▸ WHAT IS NEEDED
Look through the material below for "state". Copy every line that contains it.

━━━━━ RECORDS

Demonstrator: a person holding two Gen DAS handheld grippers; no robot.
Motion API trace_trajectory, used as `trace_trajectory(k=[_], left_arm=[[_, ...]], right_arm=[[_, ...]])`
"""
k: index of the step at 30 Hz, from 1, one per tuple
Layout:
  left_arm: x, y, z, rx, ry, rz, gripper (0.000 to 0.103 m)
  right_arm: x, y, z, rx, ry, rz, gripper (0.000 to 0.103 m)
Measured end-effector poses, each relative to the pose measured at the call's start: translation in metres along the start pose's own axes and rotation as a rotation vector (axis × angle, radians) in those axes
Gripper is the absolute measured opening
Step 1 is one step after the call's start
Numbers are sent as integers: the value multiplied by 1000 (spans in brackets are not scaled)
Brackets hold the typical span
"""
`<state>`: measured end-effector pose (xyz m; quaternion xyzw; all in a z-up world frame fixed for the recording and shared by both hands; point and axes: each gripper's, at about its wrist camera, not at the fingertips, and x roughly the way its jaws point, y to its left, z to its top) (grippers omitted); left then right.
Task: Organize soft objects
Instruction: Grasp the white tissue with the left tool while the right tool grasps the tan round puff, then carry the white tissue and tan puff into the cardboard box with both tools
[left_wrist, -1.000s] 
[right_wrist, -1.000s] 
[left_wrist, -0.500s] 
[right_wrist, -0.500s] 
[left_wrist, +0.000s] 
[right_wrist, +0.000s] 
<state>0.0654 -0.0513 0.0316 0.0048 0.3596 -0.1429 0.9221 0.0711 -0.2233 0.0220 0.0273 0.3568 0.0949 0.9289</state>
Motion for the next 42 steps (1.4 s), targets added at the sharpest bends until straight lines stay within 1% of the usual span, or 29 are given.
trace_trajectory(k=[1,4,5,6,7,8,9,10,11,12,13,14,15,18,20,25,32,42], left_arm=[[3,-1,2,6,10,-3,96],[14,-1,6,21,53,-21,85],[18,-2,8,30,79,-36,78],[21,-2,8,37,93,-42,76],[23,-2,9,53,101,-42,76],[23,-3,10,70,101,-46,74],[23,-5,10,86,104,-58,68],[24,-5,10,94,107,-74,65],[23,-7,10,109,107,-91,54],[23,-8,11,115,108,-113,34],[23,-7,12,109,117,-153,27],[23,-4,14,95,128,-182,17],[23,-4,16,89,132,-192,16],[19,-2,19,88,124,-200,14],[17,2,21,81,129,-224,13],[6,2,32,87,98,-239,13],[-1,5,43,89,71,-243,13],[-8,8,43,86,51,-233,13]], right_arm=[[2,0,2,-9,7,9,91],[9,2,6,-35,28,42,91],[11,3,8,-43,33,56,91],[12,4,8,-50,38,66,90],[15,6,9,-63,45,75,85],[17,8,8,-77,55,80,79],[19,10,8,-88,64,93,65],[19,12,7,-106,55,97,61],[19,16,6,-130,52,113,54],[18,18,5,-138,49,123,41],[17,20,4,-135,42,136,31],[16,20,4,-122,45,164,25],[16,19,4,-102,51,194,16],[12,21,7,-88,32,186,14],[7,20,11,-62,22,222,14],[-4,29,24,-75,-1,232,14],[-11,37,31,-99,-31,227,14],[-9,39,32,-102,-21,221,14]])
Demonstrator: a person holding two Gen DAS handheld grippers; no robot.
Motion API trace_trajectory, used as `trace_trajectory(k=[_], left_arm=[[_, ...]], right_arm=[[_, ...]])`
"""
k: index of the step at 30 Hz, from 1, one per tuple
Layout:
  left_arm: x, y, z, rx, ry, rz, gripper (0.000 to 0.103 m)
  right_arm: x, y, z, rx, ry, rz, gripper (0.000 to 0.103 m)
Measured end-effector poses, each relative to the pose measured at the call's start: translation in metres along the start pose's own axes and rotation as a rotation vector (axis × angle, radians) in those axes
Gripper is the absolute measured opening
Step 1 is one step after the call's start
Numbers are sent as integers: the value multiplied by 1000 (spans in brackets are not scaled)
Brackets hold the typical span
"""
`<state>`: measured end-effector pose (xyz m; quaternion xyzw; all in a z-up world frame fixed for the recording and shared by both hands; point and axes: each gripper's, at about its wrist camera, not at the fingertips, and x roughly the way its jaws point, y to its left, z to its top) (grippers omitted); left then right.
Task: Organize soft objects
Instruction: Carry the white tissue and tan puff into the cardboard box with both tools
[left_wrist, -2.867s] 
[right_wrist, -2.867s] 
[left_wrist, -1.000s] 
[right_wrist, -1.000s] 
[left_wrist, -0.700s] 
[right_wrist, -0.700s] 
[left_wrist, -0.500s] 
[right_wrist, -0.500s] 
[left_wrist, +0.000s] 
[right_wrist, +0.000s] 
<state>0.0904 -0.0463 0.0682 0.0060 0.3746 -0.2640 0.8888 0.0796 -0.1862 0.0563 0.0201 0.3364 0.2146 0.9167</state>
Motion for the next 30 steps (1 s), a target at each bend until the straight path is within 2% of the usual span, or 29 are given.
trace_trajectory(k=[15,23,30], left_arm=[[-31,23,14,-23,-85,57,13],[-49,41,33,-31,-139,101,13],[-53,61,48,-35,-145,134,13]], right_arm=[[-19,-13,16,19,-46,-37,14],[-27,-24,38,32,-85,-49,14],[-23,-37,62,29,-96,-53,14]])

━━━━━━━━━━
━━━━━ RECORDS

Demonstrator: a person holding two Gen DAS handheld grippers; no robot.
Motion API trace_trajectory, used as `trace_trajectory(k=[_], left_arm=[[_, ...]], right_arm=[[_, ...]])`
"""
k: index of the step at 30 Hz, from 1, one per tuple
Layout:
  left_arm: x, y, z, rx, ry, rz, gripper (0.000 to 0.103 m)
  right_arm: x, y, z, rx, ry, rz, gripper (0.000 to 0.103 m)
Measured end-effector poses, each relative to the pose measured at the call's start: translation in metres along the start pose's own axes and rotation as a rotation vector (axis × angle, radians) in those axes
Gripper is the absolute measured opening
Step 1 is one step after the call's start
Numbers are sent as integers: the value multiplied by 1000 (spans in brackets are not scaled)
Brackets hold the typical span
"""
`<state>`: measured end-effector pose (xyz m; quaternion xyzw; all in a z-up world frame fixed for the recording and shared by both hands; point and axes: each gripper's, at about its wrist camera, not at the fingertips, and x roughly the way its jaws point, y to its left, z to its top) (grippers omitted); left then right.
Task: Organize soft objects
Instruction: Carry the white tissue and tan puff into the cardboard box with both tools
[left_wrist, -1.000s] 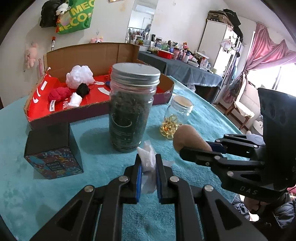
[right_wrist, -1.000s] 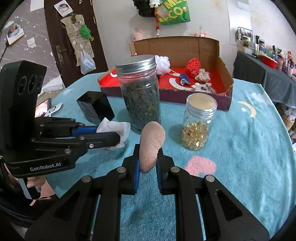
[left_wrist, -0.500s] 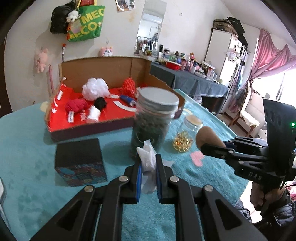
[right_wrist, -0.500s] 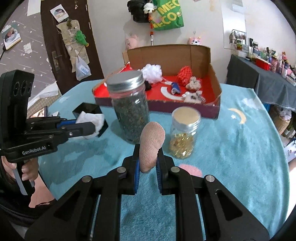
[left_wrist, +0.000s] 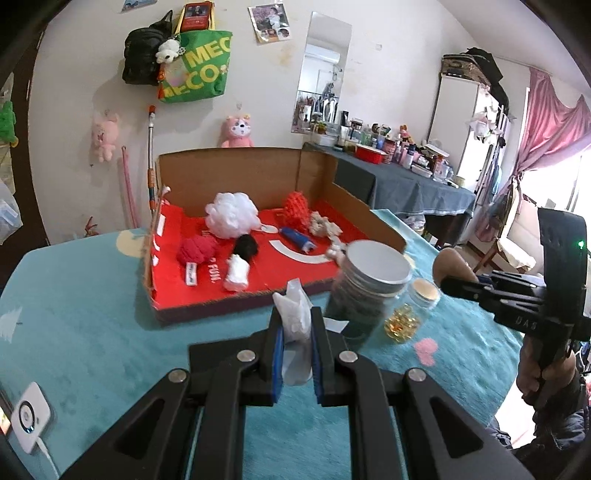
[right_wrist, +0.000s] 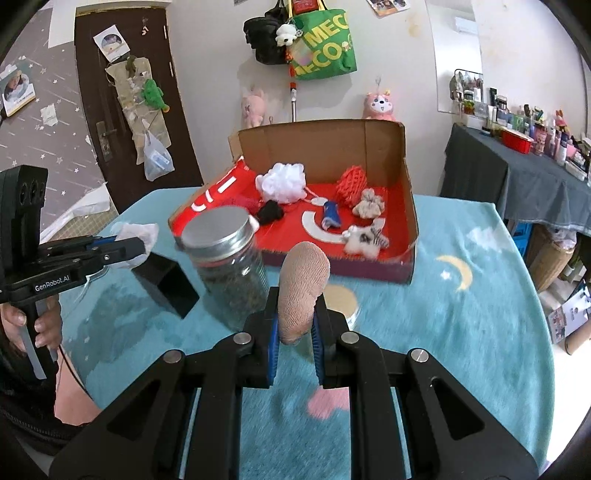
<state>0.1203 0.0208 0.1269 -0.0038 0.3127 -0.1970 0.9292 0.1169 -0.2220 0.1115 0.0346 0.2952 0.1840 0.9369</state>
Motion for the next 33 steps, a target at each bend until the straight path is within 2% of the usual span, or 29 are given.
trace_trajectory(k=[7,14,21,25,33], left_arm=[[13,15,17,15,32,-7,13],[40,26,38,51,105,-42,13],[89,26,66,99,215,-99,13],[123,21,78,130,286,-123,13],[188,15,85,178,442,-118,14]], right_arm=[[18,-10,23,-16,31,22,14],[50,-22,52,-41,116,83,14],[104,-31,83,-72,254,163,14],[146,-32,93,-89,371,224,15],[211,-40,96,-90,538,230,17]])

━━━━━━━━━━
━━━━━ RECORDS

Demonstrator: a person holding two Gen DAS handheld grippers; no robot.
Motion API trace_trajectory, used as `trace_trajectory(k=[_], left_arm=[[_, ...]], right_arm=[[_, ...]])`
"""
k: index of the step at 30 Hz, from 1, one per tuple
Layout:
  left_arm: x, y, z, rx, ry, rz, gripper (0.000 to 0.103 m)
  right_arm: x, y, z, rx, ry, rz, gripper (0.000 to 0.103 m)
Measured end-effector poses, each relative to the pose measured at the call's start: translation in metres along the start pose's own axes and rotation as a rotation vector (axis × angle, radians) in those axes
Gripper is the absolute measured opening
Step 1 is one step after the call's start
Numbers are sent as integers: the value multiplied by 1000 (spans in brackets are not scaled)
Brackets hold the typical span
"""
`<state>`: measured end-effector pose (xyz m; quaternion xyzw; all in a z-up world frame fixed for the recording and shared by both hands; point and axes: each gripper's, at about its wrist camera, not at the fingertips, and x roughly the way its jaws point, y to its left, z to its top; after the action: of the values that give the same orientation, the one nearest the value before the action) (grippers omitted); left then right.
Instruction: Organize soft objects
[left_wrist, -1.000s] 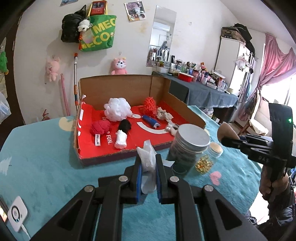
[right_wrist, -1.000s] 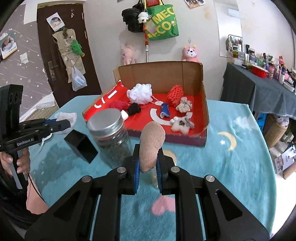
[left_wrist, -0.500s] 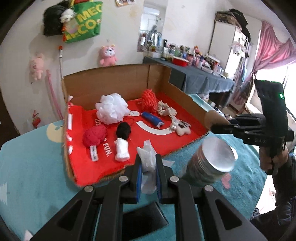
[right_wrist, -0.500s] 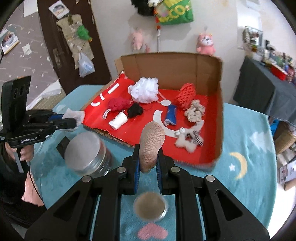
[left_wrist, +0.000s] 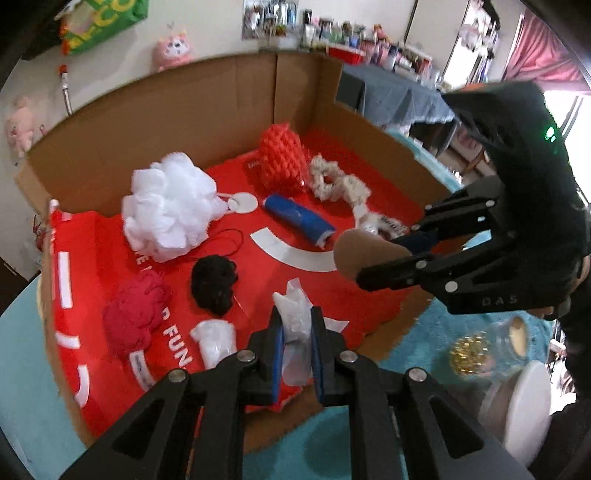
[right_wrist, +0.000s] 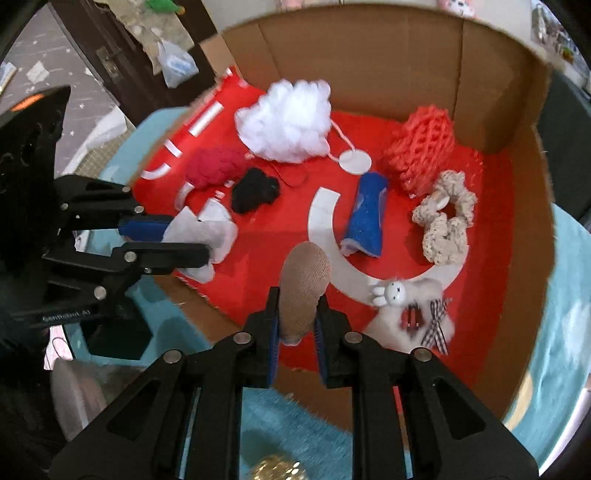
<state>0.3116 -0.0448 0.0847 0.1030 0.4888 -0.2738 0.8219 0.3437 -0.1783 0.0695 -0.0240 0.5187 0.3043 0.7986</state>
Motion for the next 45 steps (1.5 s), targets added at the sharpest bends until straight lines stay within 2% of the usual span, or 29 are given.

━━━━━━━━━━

▸ SOLUTION TO THIS TASK
`<state>`: measured end-effector pose (xyz m; quaternion xyzw; all in a z-up world frame fixed for the recording and shared by both hands; point and axes: each gripper's, at about its wrist camera, not at the fingertips, and x roughly the way its jaws point, y to its left, z to its top) (grippers omitted); left then right.
<state>0.0654 -0.0513 0.0316 0.0048 0.3596 -0.1429 0.9221 0.0711 -0.2233 0.0220 0.0273 0.3568 0.0949 0.9289</state>
`<state>`: measured end-effector pose (xyz m; quaternion xyzw; all in a z-up world frame fixed for the recording and shared by both hands; point and axes: each gripper's, at about its wrist camera, not at the fingertips, and x roughly the way its jaws point, y to its left, z to its top) (grippers omitted); left then right.
<state>0.0904 -0.0463 0.0682 0.0060 0.3746 -0.2640 0.8888 0.0796 -0.1862 0.0563 0.0201 0.3364 0.2146 0.9167</state>
`<state>`: measured end-effector pose (xyz m; quaternion xyzw; all in a z-up world frame fixed for the recording and shared by both hands; point and axes: each gripper's, at about its wrist camera, not at the fingertips, and x roughly the way its jaws point, y to its left, z to its top) (grippers omitted); left then right.
<state>0.1203 0.0208 0.1269 -0.0038 0.3127 -0.1970 0.9292 0.1169 -0.2220 0.1115 0.0346 0.2952 0.1840 0.9369</state>
`<state>`: measured end-effector pose (xyz m; quaternion xyzw; all in a z-up world frame fixed for the recording and shared by both hands; point and axes: each gripper's, at about its wrist camera, not at the fingertips, and x roughly the way its jaws point, y to its left, z to its top; after the action: of the values that give the same orientation, the one nearest the value before the action) (grippers omitted); left then right.
<state>0.3116 -0.0448 0.0847 0.1030 0.4888 -0.2738 0.8219 0.3437 -0.1783 0.0695 -0.0240 0.5187 0.3043 0.7986</state>

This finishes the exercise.